Direct naar artikelinhoud

Marli Huijer: Filosofen moeten alles en iedereen aan het denken zetten

Marli HuijerBeeld Maartje Geels

Het is de taak van filosofen om mensen een uitgebreide vorm van denken aan te bieden, stelt Marli Huijer. Vrijdag spreekt ze haar oratie uit bij de aanvaarding van het ambt van hoogleraar publieksfilosofie aan de Erasmus Universiteit Rotterdam.

Als Denker des Vaderlands bevond Marli Huijer zich jarenlang in het hart van de ­publieksfilosofie. Maar wist ze daardoor ook precies wat dat dan was, publieksfilosofie?
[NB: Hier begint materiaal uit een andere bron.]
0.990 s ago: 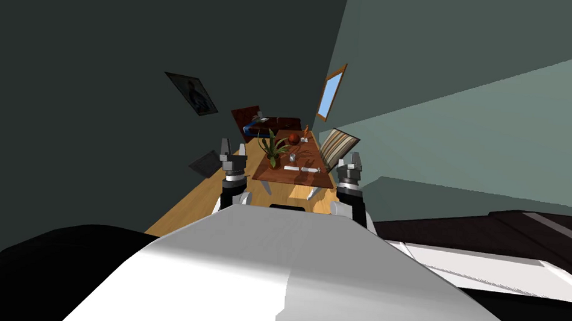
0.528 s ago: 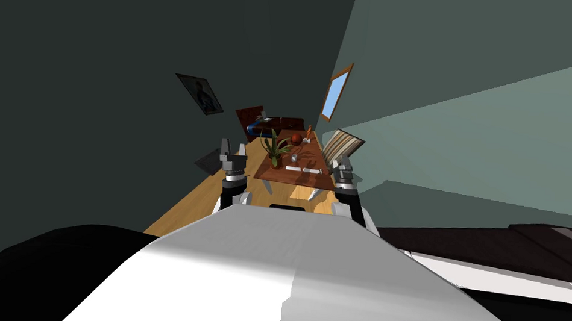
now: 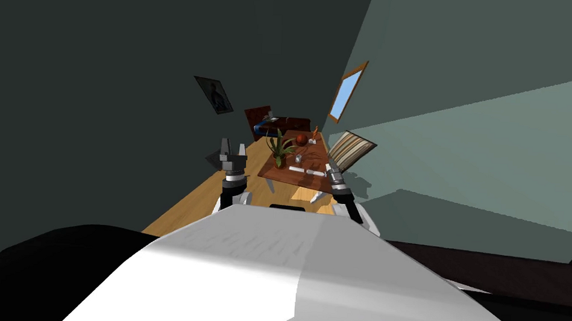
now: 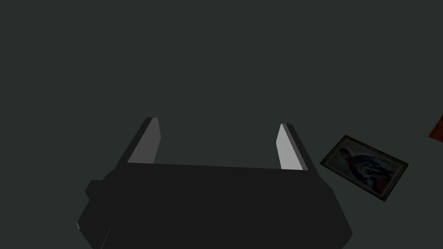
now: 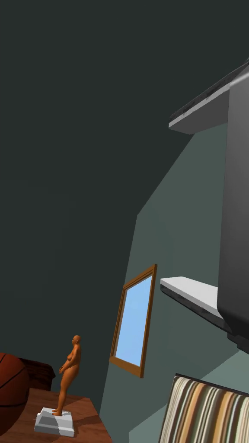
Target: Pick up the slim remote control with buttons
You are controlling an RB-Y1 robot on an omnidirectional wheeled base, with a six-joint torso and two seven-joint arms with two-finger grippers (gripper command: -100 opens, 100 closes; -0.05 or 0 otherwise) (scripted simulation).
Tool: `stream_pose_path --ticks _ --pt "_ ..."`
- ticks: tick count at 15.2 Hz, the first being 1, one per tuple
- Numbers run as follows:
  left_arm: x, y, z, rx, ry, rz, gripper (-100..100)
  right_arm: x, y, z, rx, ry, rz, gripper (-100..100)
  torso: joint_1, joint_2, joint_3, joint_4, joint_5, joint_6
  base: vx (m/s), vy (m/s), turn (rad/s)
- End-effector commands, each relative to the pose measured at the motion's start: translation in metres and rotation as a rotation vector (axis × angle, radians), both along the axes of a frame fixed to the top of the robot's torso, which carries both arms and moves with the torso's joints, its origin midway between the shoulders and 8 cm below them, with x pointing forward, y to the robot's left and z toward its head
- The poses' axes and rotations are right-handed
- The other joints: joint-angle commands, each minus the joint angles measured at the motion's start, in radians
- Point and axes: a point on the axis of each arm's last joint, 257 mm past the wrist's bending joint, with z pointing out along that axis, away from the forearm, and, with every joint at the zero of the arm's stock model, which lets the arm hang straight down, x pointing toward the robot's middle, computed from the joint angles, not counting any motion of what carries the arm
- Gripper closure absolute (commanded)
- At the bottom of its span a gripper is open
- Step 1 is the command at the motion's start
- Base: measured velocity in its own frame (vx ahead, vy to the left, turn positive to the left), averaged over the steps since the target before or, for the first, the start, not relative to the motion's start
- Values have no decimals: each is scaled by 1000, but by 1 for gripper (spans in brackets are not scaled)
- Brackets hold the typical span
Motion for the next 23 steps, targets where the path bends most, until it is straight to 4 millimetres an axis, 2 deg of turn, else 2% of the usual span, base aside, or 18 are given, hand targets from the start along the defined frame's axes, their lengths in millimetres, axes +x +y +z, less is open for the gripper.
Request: stream_pose_path --ticks 1,2,3,4,5,6,9,10,11,12,13,14,15,16,18,19,21,23 --pt "0 0 0 0 0 0 0 3 4 -12 -48 23 28 -100 0 0 0 0 0 0 3 -3 165" --pt "0 0 0 0 0 0 0 5 12 -26 -83 41 57 -100 0 0 0 0 0 0 3 1 180" --pt "0 0 0 0 0 0 0 5 10 -31 -99 53 59 -100 0 0 0 0 0 0 4 3 164" --pt "0 0 0 0 0 0 0 5 19 -42 -134 65 92 -100 1 0 0 0 0 0 5 10 257" --pt "0 0 0 0 0 0 0 6 14 -51 -152 85 91 -100 1 0 0 0 0 0 7 8 231" --pt "0 0 0 0 0 0 0 6 14 -51 -152 85 91 -100 1 0 0 0 0 0 7 2 64" --pt "0 0 0 0 0 0 0 4 25 -85 -253 133 159 -100 1 0 0 0 0 0 6 12 224" --pt "0 0 0 0 0 0 0 4 18 -95 -266 156 154 -100 2 0 0 0 0 0 8 13 238" --pt "0 0 0 0 0 0 0 2 25 -109 -312 172 191 -100 1 0 0 0 0 0 13 17 291" --pt "0 0 0 0 0 0 0 1 17 -119 -326 195 186 -100 2 -1 0 0 0 0 14 16 222" --pt "0 0 0 0 0 0 0 -2 24 -131 -373 207 225 -100 2 -1 -1 0 0 0 17 24 302" --pt "0 0 0 0 0 0 0 -3 14 -143 -388 235 218 -100 2 -1 -1 0 0 0 19 22 232" --pt "0 0 0 0 0 0 0 -3 14 -144 -389 237 217 -100 2 -1 -1 0 1 0 14 12 41" --pt "0 0 0 0 0 0 0 -8 14 -161 -450 261 255 -100 2 -1 -1 0 1 1 12 20 162" --pt "0 0 0 0 0 0 0 -9 8 -170 -453 281 248 -100 2 -1 0 0 1 0 11 17 174" --pt "0 0 0 0 0 0 0 -15 6 -186 -515 304 287 -100 2 -1 0 0 1 1 12 21 227" --pt "0 0 0 0 0 0 0 -17 -1 -195 -519 328 277 -100 2 -1 0 0 1 0 13 16 184" --pt "0 0 0 0 0 0 0 -25 -10 -217 -585 368 309 -100 2 -1 0 0 1 0 17 20 278"
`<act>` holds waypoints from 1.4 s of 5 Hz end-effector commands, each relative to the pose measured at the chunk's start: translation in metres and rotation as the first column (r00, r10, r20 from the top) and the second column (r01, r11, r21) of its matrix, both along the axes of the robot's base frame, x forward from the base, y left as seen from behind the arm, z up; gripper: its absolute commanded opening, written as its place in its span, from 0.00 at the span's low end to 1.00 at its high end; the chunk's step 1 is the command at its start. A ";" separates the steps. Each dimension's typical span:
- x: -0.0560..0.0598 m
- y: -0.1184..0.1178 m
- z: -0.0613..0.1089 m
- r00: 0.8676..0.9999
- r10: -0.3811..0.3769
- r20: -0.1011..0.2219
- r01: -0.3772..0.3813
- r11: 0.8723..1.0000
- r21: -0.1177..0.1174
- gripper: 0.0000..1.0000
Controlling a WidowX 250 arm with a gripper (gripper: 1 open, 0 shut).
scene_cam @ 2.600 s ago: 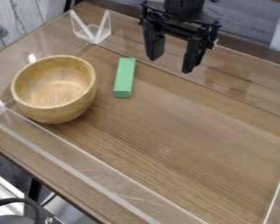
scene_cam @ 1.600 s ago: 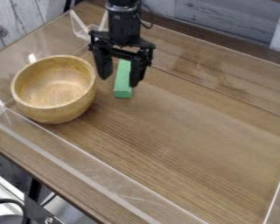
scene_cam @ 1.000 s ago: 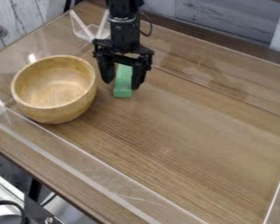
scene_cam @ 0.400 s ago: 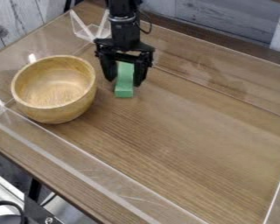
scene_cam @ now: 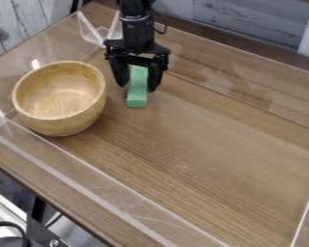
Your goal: Put the green block in the brown bowl
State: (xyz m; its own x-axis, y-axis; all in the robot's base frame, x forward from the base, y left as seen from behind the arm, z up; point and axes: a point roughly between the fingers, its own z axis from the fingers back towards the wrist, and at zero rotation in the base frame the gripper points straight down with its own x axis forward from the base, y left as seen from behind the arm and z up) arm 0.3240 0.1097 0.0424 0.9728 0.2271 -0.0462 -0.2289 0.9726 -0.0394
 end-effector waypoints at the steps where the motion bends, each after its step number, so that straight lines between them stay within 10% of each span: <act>1: 0.010 0.009 0.009 0.999 0.019 0.047 -0.020 0.999 0.027 1.00; 3: 0.006 0.004 0.045 0.995 0.009 0.104 -0.009 1.000 0.004 1.00; 7: 0.009 0.008 0.005 0.997 0.037 0.061 -0.040 0.998 0.045 1.00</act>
State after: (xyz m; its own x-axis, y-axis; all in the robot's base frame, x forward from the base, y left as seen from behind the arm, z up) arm 0.3290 0.1164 0.0364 0.9626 0.2705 -0.0127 -0.2707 0.9625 -0.0155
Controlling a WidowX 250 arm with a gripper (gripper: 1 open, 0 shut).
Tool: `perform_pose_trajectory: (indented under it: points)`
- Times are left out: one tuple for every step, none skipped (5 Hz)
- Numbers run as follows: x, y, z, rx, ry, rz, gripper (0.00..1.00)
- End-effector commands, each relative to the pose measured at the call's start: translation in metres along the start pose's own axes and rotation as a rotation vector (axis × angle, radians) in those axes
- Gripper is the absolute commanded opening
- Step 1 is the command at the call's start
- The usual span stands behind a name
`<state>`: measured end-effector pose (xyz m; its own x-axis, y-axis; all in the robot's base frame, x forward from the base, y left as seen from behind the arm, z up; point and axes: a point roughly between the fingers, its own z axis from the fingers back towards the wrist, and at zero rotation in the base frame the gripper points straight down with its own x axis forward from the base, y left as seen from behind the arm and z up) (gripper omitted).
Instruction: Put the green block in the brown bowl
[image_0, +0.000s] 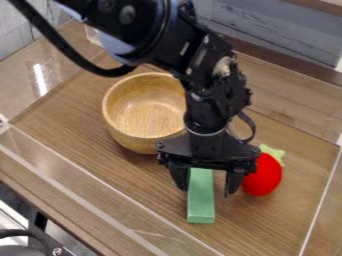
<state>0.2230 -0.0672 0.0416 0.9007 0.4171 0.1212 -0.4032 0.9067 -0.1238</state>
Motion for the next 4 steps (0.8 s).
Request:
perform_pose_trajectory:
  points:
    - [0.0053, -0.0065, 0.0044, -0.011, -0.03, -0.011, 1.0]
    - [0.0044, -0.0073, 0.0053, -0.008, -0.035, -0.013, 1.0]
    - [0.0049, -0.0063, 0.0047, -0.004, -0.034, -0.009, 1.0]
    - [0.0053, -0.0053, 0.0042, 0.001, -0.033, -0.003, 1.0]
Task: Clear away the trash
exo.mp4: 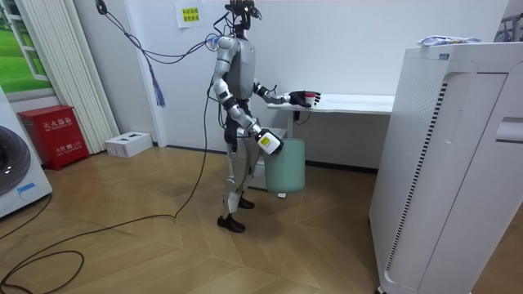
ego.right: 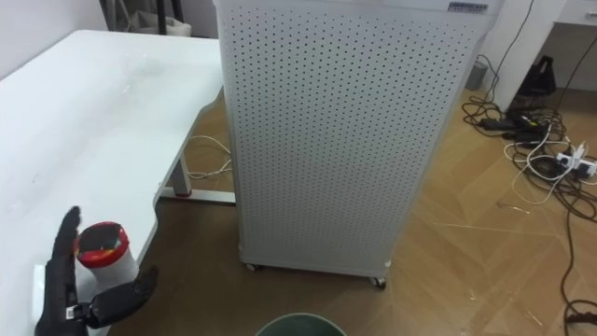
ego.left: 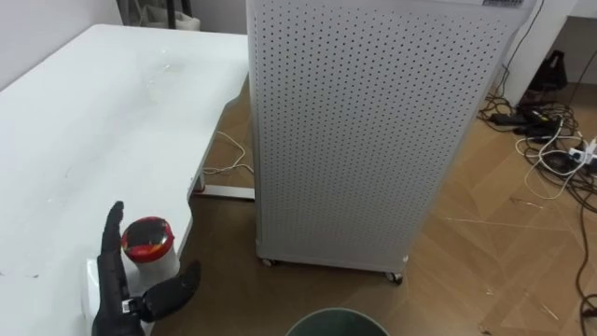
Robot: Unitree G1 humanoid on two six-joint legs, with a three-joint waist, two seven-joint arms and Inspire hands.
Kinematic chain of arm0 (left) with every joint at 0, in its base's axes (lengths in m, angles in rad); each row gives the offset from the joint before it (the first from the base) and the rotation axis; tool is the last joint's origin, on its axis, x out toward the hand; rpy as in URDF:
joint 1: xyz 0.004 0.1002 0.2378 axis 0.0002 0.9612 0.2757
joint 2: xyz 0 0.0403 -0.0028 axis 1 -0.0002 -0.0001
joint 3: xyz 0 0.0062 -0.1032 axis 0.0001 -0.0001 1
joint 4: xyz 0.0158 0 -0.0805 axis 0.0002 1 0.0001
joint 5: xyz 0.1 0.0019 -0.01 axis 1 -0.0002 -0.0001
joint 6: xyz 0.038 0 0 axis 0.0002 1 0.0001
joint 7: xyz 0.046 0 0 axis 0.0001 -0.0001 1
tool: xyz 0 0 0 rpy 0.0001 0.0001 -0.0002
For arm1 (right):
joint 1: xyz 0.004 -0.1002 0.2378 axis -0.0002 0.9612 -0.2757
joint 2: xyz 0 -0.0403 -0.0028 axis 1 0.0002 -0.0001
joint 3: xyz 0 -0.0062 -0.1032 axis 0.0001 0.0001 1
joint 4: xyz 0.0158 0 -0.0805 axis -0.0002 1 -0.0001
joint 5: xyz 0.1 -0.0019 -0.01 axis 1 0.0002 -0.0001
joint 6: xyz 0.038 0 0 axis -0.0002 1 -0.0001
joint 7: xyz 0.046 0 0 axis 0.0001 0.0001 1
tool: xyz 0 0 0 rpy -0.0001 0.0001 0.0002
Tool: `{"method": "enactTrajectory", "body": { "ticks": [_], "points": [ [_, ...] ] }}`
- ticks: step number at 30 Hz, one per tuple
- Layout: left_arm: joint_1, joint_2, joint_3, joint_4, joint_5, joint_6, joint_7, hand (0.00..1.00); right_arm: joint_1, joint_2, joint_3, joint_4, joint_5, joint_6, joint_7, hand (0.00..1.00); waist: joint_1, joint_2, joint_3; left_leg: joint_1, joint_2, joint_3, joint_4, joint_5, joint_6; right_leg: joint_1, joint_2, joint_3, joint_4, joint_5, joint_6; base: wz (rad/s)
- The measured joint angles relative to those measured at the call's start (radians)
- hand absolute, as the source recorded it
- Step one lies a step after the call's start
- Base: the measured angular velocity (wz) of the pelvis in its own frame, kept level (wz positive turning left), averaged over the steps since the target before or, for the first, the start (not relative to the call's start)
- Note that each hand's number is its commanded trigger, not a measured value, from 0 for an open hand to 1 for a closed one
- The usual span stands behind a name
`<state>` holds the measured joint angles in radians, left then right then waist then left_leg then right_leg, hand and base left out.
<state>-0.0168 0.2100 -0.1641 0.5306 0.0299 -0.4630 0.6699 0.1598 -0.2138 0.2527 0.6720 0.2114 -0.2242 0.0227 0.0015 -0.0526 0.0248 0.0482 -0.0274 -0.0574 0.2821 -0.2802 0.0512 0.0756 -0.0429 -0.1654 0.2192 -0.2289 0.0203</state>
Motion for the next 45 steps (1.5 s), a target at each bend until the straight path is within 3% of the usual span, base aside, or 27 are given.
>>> {"method": "enactTrajectory", "body": {
  "ticks": [3,10,12,13,14,15,16,17,18,20,21,22,27,32,38,45],
  "points": [
    [-0.018,0.000,0.000,0.003,-0.008,0.000,0.001,1.00,0.000,0.000,0.000,0.000,-0.006,0.000,0.000,1.00,-0.003,0.004,0.0039,0.001,0.000,-0.001,-0.005,0.000,0.000,0.005,0.000,-0.002,-0.001,0.000,0.000,-0.01],
    [-0.036,0.000,0.001,0.017,-0.072,0.000,0.002,1.00,0.000,0.000,0.000,-0.001,-0.021,0.000,-0.017,1.00,-0.009,0.006,0.0017,0.022,0.001,-0.016,-0.006,0.000,0.000,0.012,0.001,-0.002,0.004,0.000,0.000,-0.11],
    [-0.036,0.000,0.001,0.022,-0.102,0.001,-0.002,1.00,0.000,0.000,0.000,-0.001,-0.021,0.000,-0.022,1.00,-0.020,0.007,0.0015,0.012,-0.002,-0.016,0.034,0.000,0.000,0.014,-0.011,0.002,0.025,0.001,-0.001,0.07],
    [-0.040,0.001,-0.001,0.028,-0.126,0.003,-0.010,1.00,0.001,0.006,0.001,-0.001,-0.018,0.000,-0.027,1.00,-0.024,-0.008,0.0107,-0.060,-0.014,0.038,0.172,-0.006,-0.026,0.037,-0.031,0.058,0.019,0.006,-0.007,0.24],
    [-0.043,-0.001,-0.005,0.029,-0.136,0.004,-0.016,1.00,0.003,0.010,0.002,0.002,-0.008,-0.001,-0.036,1.00,-0.024,-0.022,0.0118,-0.103,-0.022,0.073,0.217,-0.007,-0.039,0.051,-0.041,0.111,-0.001,0.005,-0.007,0.54],
    [-0.065,-0.012,-0.029,0.027,-0.142,0.005,-0.028,1.00,0.003,0.007,-0.006,0.004,0.025,-0.001,-0.051,1.00,-0.025,-0.019,0.0099,-0.189,-0.027,0.098,0.139,0.004,-0.041,0.048,-0.045,0.151,-0.009,0.003,-0.002,0.67],
    [-0.086,-0.020,-0.059,0.019,-0.136,0.002,-0.032,1.00,-0.003,0.000,-0.028,0.018,0.037,0.002,-0.063,1.00,-0.020,-0.019,0.0117,-0.253,-0.016,0.141,0.116,0.086,0.029,0.022,-0.051,0.161,0.027,-0.036,0.033,0.53],
    [-0.085,-0.023,-0.072,0.019,-0.136,0.001,-0.032,1.00,-0.004,0.004,-0.030,0.023,0.036,0.010,-0.067,1.00,-0.004,-0.023,0.0078,-0.251,-0.020,0.159,0.125,0.090,0.030,0.009,-0.062,0.151,0.048,-0.052,0.048,0.14],
    [-0.083,-0.028,-0.089,0.019,-0.136,0.002,-0.033,1.00,-0.004,0.007,-0.030,0.023,0.034,0.010,-0.068,1.00,0.011,-0.013,0.0053,-0.240,-0.014,0.167,0.123,0.089,0.032,-0.005,-0.061,0.125,0.060,-0.049,0.053,-0.29],
    [-0.082,-0.033,-0.087,0.029,-0.137,0.011,-0.037,1.00,-0.015,0.011,-0.029,0.019,0.023,0.010,-0.067,1.00,0.033,-0.006,0.0074,-0.214,-0.009,0.158,0.111,0.089,0.032,-0.036,-0.056,0.110,0.025,-0.029,0.045,-0.41],
    [-0.080,-0.034,-0.076,0.037,-0.139,0.023,-0.045,1.00,-0.020,0.015,-0.022,0.013,0.013,0.009,-0.073,1.00,0.031,0.001,0.0068,-0.200,-0.007,0.140,0.109,0.088,0.030,-0.055,-0.046,0.111,-0.007,0.013,0.034,-0.27],
    [-0.078,-0.038,-0.072,0.041,-0.147,0.033,-0.051,1.00,-0.012,0.014,-0.010,0.002,0.014,0.009,-0.083,1.00,0.026,0.013,-0.0010,-0.187,0.000,0.136,0.100,0.088,0.029,-0.052,-0.039,0.108,-0.013,0.038,0.030,-0.15],
    [-0.083,-0.041,-0.120,0.039,-0.147,0.034,-0.075,1.00,-0.061,0.015,0.016,-0.012,0.024,0.009,-0.099,1.00,-0.019,0.028,-0.0043,-0.182,0.010,0.137,0.075,0.083,0.019,-0.055,-0.019,0.087,0.006,0.040,0.025,0.05],
    [-0.093,-0.049,-0.186,0.036,-0.146,0.034,-0.111,1.00,-0.093,0.015,0.024,-0.035,0.028,0.009,-0.100,1.00,-0.028,0.028,-0.0021,-0.222,0.018,0.148,0.094,0.078,0.019,-0.121,-0.018,0.077,0.059,0.039,0.023,-0.14],
    [-0.104,-0.084,-0.283,0.036,-0.145,0.034,-0.193,1.00,-0.150,0.024,0.040,-0.034,0.025,0.008,-0.109,1.00,-0.034,0.035,0.0053,-0.255,0.018,0.185,0.096,0.086,0.031,-0.190,-0.030,0.086,0.097,0.041,0.026,-0.17],
    [-0.113,-0.129,-0.333,0.101,-0.114,0.034,-0.259,1.00,-0.227,0.080,0.042,-0.034,0.023,0.008,-0.107,1.00,-0.061,0.054,0.0167,-0.316,0.030,0.210,0.112,0.091,0.031,-0.271,-0.032,0.079,0.142,0.043,0.026,-0.11]
  ]
}}
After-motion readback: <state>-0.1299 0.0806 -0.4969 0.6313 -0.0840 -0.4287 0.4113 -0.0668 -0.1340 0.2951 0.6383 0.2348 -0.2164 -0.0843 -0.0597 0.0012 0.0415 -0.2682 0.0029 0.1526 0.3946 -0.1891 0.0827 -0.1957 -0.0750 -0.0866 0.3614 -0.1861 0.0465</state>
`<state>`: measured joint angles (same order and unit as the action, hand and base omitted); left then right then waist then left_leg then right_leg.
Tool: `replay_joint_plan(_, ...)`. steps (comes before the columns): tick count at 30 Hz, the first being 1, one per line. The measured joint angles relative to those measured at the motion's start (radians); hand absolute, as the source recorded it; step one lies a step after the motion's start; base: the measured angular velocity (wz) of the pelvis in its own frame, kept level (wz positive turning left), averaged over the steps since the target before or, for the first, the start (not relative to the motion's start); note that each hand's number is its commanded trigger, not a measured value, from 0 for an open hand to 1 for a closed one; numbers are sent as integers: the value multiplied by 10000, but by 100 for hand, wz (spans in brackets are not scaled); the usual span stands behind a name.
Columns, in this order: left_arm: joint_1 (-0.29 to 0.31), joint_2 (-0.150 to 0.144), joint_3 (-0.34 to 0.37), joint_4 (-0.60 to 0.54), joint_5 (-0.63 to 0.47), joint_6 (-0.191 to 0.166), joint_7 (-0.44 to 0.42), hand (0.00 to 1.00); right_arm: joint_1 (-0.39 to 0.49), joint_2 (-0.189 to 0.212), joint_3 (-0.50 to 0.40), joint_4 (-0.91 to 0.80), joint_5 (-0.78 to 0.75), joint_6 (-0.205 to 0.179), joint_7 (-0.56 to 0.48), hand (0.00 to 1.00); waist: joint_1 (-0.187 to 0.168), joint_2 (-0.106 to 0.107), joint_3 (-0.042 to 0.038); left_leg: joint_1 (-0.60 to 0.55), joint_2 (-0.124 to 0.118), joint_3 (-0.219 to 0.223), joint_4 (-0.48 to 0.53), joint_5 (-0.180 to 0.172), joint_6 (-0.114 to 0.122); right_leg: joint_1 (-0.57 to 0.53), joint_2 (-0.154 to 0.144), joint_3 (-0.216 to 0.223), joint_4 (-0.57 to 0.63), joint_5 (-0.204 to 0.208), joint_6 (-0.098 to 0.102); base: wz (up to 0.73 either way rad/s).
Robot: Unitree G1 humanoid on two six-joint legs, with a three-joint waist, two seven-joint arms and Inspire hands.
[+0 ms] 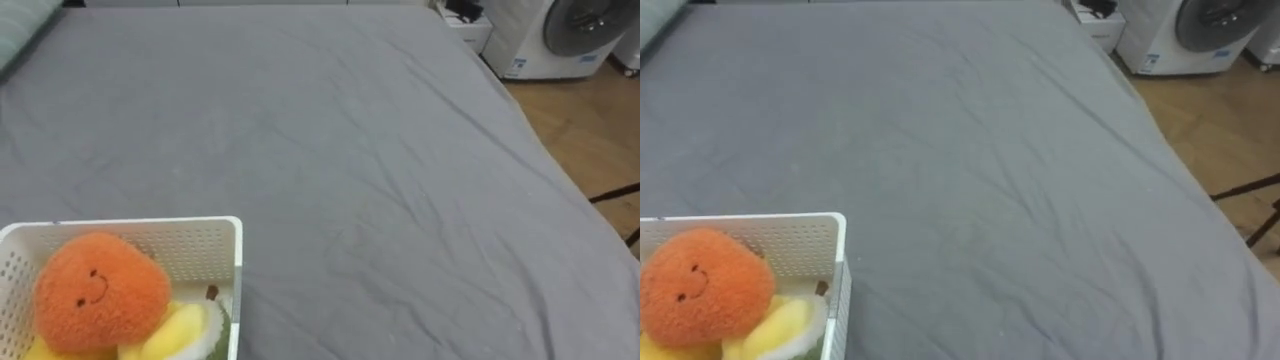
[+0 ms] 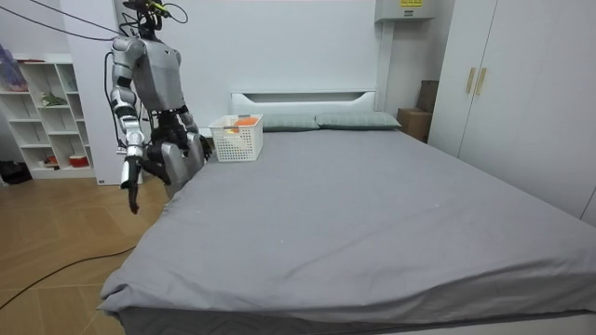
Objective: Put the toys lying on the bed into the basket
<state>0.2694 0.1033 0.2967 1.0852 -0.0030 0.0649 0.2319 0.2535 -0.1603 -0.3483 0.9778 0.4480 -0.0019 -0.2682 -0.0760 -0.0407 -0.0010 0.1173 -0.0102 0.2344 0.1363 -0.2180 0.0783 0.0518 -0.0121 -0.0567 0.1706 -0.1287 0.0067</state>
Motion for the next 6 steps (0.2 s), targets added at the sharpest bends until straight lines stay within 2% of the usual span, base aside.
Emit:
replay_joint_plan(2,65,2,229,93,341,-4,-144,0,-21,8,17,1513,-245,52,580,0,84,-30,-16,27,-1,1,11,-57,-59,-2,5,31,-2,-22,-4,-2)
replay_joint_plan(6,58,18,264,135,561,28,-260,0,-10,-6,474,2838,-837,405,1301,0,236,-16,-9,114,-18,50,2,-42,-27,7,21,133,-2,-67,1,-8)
Huijer: “Bij het schrijven van mijn oratie ontdekte ik dat ik er nog te weinig over had nagedacht”.

Het is vanzelfsprekend dat de ­publieksfilosoof zich bezighoudt met vraagstukken die te maken hebben met de actualiteit in onze samenleving. Het onderwerp is goed te omschrijven, maar de methode was voor Huijer minder duidelijk: “Wat doet de filosoof om het publieke denken op gang te brengen? Het is verleidelijk om als filosoof een tegendraads standpunt in het publieke domein in te nemen. Dat heb ik ook gedaan, bijvoorbeeld toen het ging over de vluchtelingencrisis en ik in Trouw pleitte voor een open houding ten opzichte van migranten. Daar kwamen stevige reacties op, ik poneerde weer een tegenreactie; al denkend en tegendenkend stimuleerde de publieksfilosoof het denken.”

In het uitgebreide ­denken wordt de waarheid niet ­gezocht, maar de betekenis van iets
Marli Huijer

Dit lijkt toch een adequate methode.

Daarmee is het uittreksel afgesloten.